Health boards in Scotland are to be given a share of £1.7 million to deliver new standards for weight management services for children and young people. 

The Scottish government funding is part of a plan to halve the number of overweight under-18s by 2030 and reduce diet-related health inequalities.

It is a reaction to growing inequality in the levels of obesity between children in the wealthiest and poorest areas of Scotland.

The investment comes after NHS Health Scotland published standards for weight management services for under 18 year olds, to ensure quality and equal access to provision across the country.

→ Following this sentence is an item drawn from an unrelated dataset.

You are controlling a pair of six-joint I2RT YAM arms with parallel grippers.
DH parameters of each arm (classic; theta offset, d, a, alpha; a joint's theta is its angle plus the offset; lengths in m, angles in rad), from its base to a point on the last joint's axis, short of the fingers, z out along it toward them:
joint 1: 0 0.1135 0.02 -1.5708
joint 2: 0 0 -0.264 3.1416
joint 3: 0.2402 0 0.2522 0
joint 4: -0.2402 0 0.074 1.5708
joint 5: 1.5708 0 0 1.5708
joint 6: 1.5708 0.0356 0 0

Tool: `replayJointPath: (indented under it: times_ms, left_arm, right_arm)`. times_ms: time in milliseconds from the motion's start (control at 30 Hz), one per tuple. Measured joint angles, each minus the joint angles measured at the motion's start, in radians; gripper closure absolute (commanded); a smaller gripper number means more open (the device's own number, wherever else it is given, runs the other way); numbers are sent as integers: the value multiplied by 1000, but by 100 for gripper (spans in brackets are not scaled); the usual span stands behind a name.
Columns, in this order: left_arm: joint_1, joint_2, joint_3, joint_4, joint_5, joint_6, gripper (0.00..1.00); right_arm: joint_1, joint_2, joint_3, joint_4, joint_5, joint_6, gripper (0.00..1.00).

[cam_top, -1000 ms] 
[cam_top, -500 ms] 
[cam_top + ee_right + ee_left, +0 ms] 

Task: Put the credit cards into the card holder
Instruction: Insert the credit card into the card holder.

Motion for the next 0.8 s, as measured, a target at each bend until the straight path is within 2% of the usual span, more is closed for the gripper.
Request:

Public Health Minister Joe FitzPatrick said: “We want children and families to have access to the appropriate support to achieve as healthy a weight as possible, no matter where they live.

“We are committed to supporting local partners across health and local government to develop ambitious and effective plans to prevent and reduce childhood obesity. Weight management services will be a vital component of effective action.”

Senior Health Improvement Officer at NHS Health Scotland Suzanne Connolly PhD said: “We all have a responsibility to work together to help people in Scotland to achieve and maintain a healthy weight.

“There is growing inequality in the prevalence of obesity between children in our wealthiest and poorest areas, and we have to address it.

“The standards published by NHS Health Scotland are designed to ensure that all children and young people in Scotland will receive the same high quality weight management support, informed by the best evidence available and good practice.”